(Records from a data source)
▼
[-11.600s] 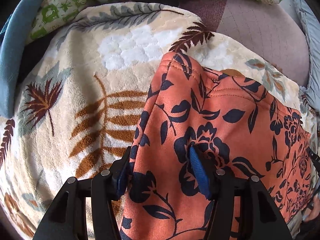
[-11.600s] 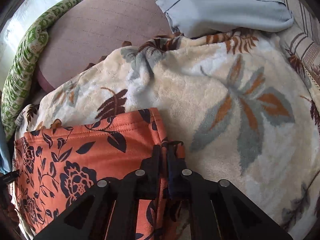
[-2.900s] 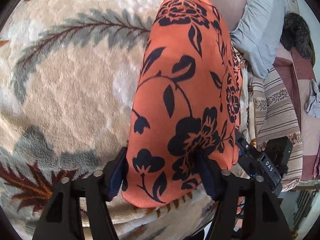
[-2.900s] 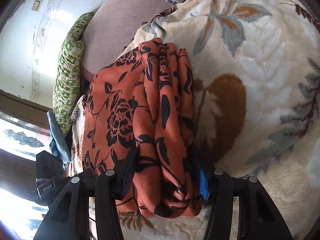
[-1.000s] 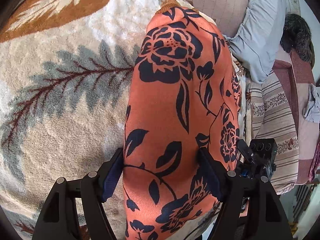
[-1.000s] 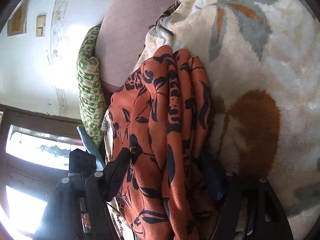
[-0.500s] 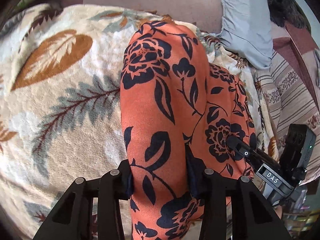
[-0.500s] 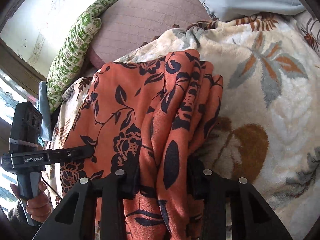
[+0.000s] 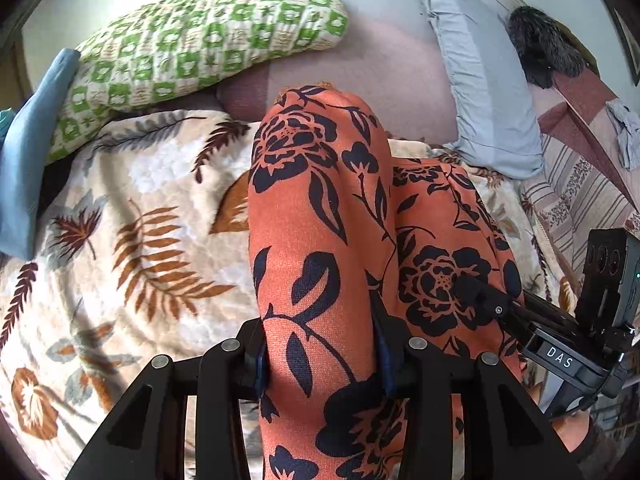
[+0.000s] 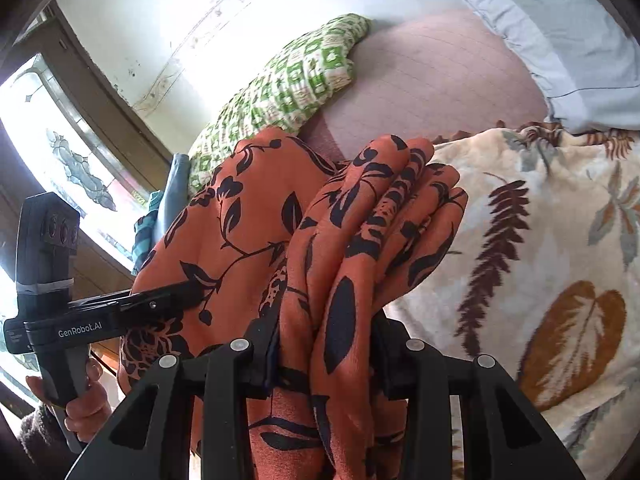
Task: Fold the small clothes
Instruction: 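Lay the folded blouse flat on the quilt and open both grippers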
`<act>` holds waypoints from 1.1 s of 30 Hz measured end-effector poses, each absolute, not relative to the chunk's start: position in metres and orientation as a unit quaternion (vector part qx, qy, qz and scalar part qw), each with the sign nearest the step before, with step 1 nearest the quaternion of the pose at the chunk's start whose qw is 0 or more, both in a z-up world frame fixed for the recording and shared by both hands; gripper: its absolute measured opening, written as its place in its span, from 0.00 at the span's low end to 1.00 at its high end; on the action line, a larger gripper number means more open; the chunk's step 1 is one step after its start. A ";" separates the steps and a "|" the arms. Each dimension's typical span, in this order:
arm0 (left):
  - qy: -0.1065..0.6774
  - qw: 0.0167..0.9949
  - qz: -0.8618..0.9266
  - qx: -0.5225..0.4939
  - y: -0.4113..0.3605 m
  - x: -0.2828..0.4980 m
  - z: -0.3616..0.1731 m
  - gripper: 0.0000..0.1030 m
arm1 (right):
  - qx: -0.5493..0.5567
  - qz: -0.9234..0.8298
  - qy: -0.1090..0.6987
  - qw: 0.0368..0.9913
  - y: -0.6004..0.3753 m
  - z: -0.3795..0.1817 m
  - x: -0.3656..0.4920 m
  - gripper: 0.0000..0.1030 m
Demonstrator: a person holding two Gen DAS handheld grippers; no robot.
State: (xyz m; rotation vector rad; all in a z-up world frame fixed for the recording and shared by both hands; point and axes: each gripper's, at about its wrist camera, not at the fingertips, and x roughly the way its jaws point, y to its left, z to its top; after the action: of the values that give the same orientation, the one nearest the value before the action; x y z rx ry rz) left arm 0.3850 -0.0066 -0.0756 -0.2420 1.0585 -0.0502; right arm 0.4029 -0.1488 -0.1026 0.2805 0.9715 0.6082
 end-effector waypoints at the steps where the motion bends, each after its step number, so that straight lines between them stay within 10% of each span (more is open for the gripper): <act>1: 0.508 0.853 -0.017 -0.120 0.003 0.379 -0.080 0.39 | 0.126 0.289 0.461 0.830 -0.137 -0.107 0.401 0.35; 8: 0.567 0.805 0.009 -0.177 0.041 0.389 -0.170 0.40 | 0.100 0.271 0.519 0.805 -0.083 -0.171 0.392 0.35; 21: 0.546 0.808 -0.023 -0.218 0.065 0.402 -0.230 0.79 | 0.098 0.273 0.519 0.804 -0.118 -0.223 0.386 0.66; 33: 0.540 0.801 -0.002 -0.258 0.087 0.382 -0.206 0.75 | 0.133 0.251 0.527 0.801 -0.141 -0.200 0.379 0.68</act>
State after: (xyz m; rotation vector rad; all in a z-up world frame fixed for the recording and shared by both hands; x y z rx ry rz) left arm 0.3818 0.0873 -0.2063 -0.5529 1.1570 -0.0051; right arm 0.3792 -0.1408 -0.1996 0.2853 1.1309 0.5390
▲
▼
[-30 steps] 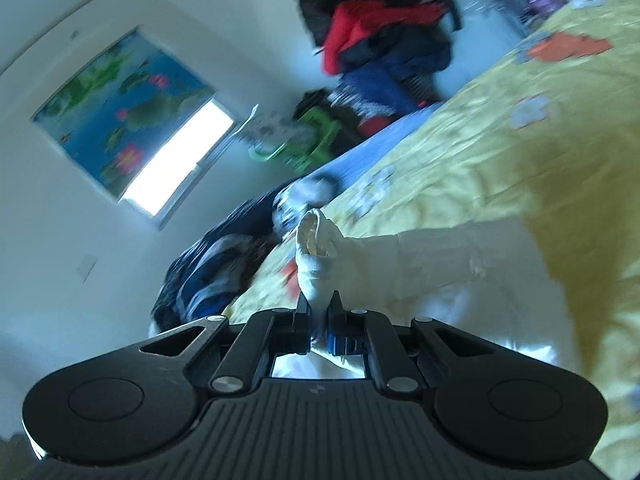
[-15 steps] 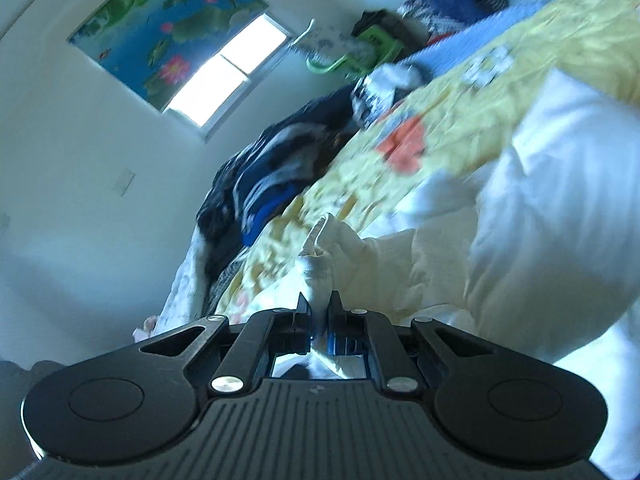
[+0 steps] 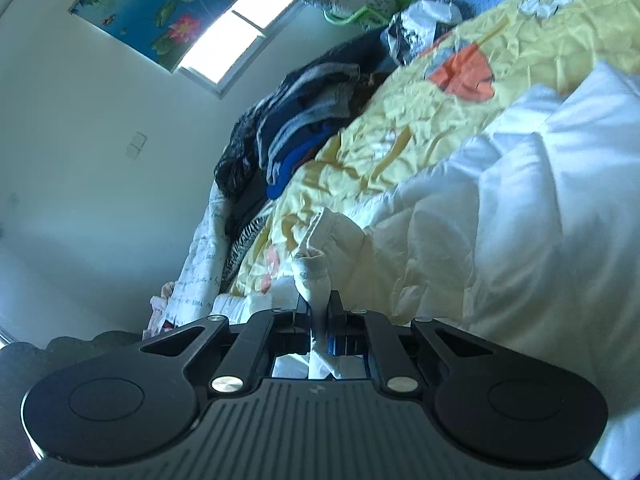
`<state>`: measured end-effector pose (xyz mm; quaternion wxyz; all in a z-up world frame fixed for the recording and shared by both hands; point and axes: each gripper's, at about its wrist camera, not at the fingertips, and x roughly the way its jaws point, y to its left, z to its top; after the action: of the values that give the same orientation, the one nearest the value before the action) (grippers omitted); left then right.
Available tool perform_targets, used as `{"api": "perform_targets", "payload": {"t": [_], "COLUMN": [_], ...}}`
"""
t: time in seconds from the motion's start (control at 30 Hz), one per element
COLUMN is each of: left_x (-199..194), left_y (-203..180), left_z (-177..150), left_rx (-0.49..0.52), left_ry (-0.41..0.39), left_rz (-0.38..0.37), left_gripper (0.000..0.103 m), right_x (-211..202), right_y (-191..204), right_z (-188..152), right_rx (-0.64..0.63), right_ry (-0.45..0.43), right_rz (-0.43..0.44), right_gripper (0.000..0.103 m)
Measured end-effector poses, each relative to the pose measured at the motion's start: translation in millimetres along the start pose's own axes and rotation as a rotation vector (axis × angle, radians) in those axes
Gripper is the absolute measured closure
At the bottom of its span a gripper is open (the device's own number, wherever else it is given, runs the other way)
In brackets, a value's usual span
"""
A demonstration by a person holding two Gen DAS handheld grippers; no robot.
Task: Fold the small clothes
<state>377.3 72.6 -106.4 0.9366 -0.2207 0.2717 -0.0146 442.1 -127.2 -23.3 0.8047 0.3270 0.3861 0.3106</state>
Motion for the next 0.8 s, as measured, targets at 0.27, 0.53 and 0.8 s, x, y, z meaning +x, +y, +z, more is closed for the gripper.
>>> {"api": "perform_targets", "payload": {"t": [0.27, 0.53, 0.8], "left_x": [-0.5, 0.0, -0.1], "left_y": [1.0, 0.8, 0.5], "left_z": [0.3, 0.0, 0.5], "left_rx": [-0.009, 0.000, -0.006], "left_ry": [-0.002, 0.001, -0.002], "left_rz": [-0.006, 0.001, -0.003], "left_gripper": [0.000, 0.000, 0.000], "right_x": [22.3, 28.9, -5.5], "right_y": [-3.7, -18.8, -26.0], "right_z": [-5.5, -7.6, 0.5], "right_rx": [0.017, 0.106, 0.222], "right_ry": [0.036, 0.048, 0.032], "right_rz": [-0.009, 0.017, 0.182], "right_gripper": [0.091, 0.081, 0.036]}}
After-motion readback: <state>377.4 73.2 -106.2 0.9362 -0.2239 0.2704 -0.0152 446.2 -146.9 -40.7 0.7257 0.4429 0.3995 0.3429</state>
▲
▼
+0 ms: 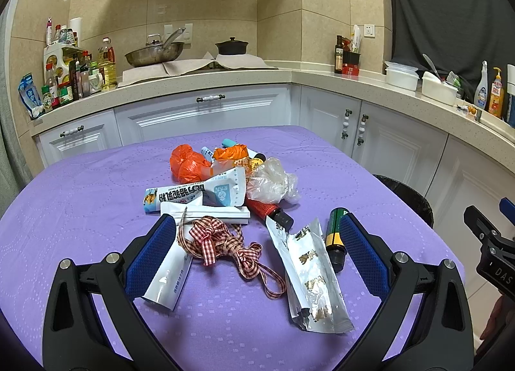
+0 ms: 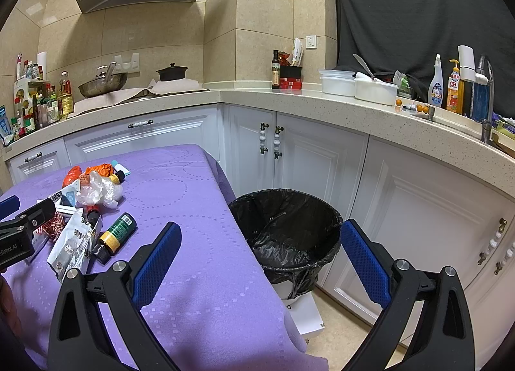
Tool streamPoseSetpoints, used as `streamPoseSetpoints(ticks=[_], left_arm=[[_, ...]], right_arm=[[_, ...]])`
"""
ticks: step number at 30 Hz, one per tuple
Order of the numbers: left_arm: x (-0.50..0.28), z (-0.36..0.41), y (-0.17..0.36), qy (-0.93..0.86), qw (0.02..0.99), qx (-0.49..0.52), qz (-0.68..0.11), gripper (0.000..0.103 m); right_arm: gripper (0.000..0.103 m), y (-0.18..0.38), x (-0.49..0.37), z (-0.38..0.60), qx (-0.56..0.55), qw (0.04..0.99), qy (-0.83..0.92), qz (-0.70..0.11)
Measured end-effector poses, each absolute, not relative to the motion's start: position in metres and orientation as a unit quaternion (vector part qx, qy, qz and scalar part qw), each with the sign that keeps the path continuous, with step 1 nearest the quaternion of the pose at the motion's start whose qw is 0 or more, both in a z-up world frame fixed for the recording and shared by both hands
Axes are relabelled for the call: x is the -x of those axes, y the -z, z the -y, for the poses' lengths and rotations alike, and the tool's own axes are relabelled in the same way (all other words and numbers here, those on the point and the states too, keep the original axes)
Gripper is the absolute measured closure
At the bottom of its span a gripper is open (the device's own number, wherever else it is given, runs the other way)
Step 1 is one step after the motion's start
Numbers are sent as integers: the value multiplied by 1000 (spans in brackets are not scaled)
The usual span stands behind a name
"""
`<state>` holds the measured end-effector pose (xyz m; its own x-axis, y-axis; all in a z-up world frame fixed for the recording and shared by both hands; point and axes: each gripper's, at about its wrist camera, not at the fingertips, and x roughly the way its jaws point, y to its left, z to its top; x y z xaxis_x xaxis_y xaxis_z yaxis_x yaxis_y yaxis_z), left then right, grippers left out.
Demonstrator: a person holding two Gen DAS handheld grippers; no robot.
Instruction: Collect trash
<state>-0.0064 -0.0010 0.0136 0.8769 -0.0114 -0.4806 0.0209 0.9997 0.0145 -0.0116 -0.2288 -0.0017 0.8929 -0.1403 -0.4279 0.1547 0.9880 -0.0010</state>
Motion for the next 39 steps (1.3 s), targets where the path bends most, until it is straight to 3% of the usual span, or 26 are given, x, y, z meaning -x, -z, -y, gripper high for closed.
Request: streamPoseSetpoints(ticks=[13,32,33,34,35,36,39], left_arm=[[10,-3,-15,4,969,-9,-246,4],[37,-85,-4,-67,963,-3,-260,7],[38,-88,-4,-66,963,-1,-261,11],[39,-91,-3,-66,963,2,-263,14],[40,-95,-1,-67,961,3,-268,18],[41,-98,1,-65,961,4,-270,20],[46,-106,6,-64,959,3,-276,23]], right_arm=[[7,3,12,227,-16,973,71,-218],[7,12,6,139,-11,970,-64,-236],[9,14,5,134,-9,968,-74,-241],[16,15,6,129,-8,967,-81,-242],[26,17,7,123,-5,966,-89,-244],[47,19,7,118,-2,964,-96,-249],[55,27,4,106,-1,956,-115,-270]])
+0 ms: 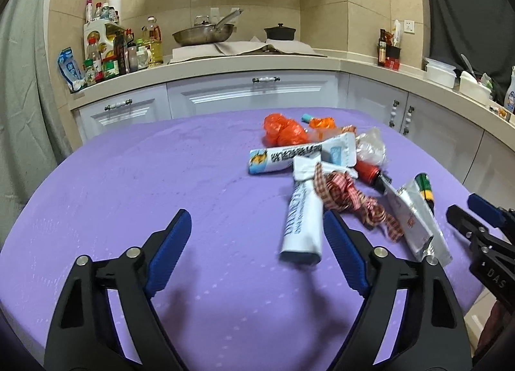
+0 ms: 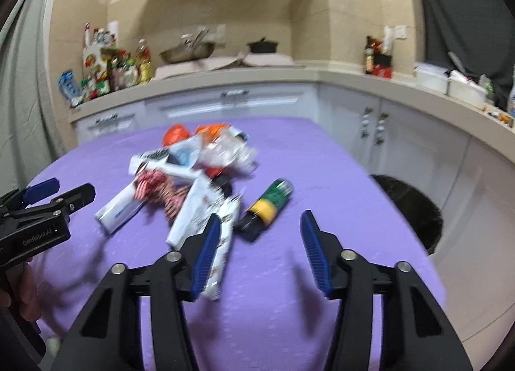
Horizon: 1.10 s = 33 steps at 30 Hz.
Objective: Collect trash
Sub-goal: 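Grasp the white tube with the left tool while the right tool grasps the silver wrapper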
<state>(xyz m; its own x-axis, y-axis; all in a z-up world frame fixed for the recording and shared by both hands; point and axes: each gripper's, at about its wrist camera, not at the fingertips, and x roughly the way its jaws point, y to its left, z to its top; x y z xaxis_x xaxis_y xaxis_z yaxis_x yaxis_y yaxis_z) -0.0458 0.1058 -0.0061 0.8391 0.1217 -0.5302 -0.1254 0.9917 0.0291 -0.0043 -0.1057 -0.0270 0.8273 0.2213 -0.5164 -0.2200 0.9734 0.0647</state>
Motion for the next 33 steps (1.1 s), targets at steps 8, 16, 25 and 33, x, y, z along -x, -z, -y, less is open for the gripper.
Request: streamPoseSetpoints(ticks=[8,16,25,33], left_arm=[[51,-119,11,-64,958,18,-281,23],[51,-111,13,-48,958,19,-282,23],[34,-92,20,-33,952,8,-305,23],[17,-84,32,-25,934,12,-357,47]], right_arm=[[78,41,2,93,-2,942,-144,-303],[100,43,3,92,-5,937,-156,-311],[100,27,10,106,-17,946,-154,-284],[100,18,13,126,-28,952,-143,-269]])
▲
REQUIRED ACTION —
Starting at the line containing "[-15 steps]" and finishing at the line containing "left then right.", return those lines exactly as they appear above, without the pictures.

EXERCISE ANSWER —
[-15 steps] 
[+0 steps] 
`<state>`: measured end-effector pose (xyz mm; quaternion wxyz; all in a z-up world frame fixed for the recording and shared by both hands; point and axes: each gripper's, at about its wrist camera, not at the fingertips, and x roughly the way its jaws point, y to its left, z to its top; after the action: of the values that give the same orientation, the one nearest the value before the action) (grippers omitted); left then right.

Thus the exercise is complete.